Thursday, October 6, 2011

Your burnt offerings are not acceptable; your sacrifices do not please me.

Mmm I am experimenting a lot more in the kitchen. I am going to quickly become master of all things comforting to me to eat. Eggs, stir fries, mashes, and the like. I made a nice simple egg and veggie stir fry for breakfast today. I don't even need much seasoning, which is so great, I can just enjoy the natural flavor of the primary ingrediants along with a hunk of butter. Mmm, butter. Its sad it makes me feel like such a fatty. But yesterday I signed up for this diet app on my iphone that keeps track of how many calories you take in each day. I told it that I wanted to lose 8 lbs over the next month and it said I needed to eat 1200 calories a day in order to reach that goal. Well, I didn't even eat that much. And that was after I consumed what I thought was a large amount of food, and felt too "full" to eat anything after lunch, which consisted of 3 meatballs and a small salad with one tomato. For dinner I had some almonds and a low fat devils food cookie with a glass of wine. Not really the best diet there. Its weird though, I really love cooking to a degree, and I'm finding that I'm becoming more and more comfortable with it (finally!), but now I'm having trouble eating enough. And yet I'm still so out of shape....so lumpy and disgusting. It is so odd seeing the difference in my perception when I'm in control of my BDD and when I am not. Sometimes I look at my thigh and see a huge amorphous blob, other times I look at it and I see this thin little twig, about the same width as the palm of my hand.
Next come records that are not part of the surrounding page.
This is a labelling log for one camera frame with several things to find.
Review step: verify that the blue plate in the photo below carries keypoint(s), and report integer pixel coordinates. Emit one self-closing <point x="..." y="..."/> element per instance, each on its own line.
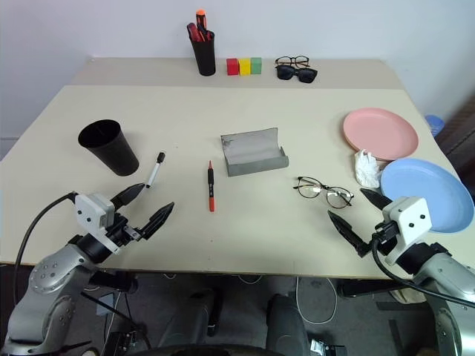
<point x="426" y="193"/>

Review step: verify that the brown-framed glasses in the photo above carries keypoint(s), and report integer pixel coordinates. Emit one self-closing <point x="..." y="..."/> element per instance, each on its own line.
<point x="297" y="58"/>

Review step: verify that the pink plate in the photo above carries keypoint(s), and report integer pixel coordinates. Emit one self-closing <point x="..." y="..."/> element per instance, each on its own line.
<point x="380" y="131"/>

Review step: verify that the red and black pen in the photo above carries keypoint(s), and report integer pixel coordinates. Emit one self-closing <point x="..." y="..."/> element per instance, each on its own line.
<point x="211" y="185"/>

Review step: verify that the green block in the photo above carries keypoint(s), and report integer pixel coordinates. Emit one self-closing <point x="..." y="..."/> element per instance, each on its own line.
<point x="256" y="65"/>

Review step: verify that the white marker with black cap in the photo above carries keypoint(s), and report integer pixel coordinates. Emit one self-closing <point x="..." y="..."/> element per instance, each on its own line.
<point x="154" y="172"/>

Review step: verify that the small red-black screwdriver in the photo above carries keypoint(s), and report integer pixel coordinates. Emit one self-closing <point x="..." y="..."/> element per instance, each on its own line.
<point x="210" y="35"/>

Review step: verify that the red block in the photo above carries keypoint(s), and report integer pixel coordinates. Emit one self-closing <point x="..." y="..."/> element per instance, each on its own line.
<point x="232" y="66"/>

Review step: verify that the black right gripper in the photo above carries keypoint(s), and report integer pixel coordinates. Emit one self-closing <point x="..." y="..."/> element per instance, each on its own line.
<point x="386" y="237"/>

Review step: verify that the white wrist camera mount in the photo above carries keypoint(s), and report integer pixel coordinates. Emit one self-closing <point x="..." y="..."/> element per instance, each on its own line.
<point x="410" y="219"/>
<point x="91" y="213"/>

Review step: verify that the black table frame bar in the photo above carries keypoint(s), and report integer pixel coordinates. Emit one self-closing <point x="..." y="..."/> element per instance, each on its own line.
<point x="371" y="288"/>

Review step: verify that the dark furniture piece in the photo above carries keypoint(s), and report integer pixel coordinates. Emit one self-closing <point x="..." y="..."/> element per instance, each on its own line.
<point x="458" y="133"/>

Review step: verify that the black sunglasses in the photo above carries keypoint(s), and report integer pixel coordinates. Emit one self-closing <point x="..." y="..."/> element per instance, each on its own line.
<point x="287" y="73"/>

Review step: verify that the yellow block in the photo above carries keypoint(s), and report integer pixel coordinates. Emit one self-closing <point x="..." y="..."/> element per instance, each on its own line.
<point x="245" y="66"/>

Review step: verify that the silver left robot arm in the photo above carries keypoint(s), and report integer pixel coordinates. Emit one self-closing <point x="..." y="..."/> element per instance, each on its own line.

My mom keeps emailing me, trying to further explain why forgiveness is a sign of spiritual enlightenment or something, and perhaps I could learn something about it if only I could follow her great example. Puh. She wants me to make plans with the family for Thanksgiving. I don't know how I'm going to break it to her that I'm not coming.


I got a costume for my halloween stuff for grad school. So silly, I still need a couple more costumes for the other 2 days. But for now, it is sure that I'm going to be a pumpkin. Yeaaaah! I'm going for a more ironic sort of extra normal costume, since usually I do something really obscure. Maybe I'll pull out my comforter again!